QueryGym¶
A lightweight, reproducible toolkit for LLM-based query reformulation.
Features¶
- Single Prompt Bank (YAML) with metadata
- Simple DataLoader: Dependency-free file loading for queries, qrels, and contexts
- Format Loaders: Optional BEIR and MS MARCO format loaders
- OpenAI-compatible LLM client (works with any OpenAI API–compatible endpoint)
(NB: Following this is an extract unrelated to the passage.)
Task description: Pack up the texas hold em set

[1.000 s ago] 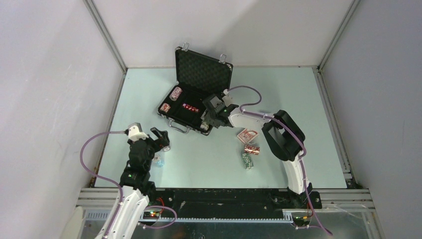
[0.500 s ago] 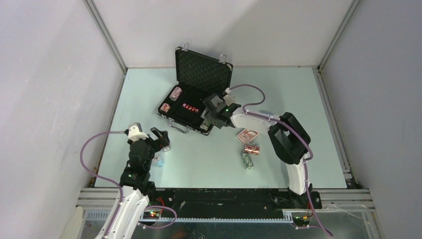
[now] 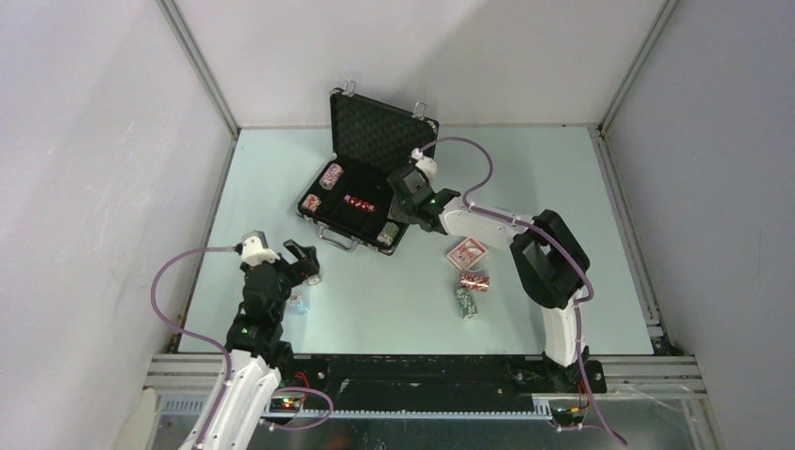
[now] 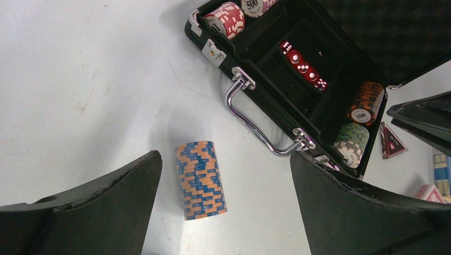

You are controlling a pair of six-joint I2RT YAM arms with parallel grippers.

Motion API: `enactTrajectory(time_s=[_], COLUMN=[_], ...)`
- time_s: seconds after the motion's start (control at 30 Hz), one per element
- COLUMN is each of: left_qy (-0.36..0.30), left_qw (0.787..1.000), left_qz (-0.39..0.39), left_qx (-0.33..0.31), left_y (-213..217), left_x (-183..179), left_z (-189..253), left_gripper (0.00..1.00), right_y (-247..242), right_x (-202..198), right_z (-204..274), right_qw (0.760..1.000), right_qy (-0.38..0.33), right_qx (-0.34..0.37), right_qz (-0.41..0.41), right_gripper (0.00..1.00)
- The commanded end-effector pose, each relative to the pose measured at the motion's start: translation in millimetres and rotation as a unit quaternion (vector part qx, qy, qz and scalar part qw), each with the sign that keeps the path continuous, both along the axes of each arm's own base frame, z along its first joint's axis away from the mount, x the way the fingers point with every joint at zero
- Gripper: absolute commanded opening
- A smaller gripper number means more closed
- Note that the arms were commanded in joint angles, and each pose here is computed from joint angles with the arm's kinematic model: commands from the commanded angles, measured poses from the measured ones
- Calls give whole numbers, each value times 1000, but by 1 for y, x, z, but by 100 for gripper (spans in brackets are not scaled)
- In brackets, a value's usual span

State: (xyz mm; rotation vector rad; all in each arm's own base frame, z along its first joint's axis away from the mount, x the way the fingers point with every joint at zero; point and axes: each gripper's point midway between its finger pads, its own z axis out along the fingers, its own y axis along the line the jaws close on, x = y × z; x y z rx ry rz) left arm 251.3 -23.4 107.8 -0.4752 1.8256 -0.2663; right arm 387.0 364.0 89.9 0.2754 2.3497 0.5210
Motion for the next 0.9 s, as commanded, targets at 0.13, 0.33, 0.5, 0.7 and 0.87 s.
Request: enactTrajectory(time_s=[0.13,0.33,0.5,0.7,0.87], left_qy=[-20,-20,-20,-21,-19], left_qw=[1000,1000,1000,1000,1000], left_qz=[-6,-6,-6,-6,-7], left_qx=[6,5,5,5,5], left_y=[-1,-2,-1,-1,-2], left_x=[4,5,5,5,4], left_z=[12,12,12,12,12], left_gripper=[98,98,98,98,98], right_y=[14,17,22,29,24], right_x=[25,18,5,-13,-12], right_z=[2,-23,-29,-25,-25], right_qw=[999,999,998,996,996], right_qy=[-14,23,46,58,59], right_qx=[-6,-6,8,38,34], right_qz=[38,33,48,61,52], right_gripper=[2,0,0,0,0])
- Pyserini optional: either pass contexts (JSONL) or pass a retriever instance to build contexts
- Export-only: emits reformulated queries; optionally generates a bash script for Pyserini +
trec_eval
Quick Example¶
import querygym as qg
# Load data
queries = qg.load_queries("queries.tsv")
qrels = qg.load_qrels("qrels.txt")
# Create reformulator
reformulator = qg.create_reformulator("genqr_ensemble", model="gpt-4")
# Reformulate
results = reformulator.reformulate_batch(queries)
# Save
qg.DataLoader.save_queries(
[qg.QueryItem(r.qid, r.reformulated) for r in results],
"reformulated.tsv"
)
Installation¶
Install from PyPI¶
Use Docker (Quick Start)¶
# Pull pre-built image
docker pull ghcr.io/ls3-lab/querygym:latest
# Run with Docker Compose
docker compose run --rm querygym
See the Docker Guide for detailed setup and usage.
For optional features:
# With HuggingFace datasets support
pip install querygym[hf]
# With BEIR format support
pip install querygym[beir]
# With Pyserini adapter
pip install querygym[pyserini]
# All optional features
pip install querygym[all]
# Development dependencies
pip install querygym[dev]
Documentation¶
📊 Looking for benchmarks? Visit the Leaderboard.
Citation¶
If you use QueryGym in your research, please cite:
@misc{bigdeli2025querygymtoolkitreproduciblellmbased,
title={QueryGym: A Toolkit for Reproducible LLM-Based Query Reformulation},
author={Amin Bigdeli and Radin Hamidi Rad and Mert Incesu and Negar Arabzadeh and Charles L. A. Clarke and Ebrahim Bagheri},
year={2025},
eprint={2511.15996},
archivePrefix={arXiv},
primaryClass={cs.IR},
url={https://arxiv.org/abs/2511.15996},
}
License¶
Apache License 2.0 - see LICENSE for details.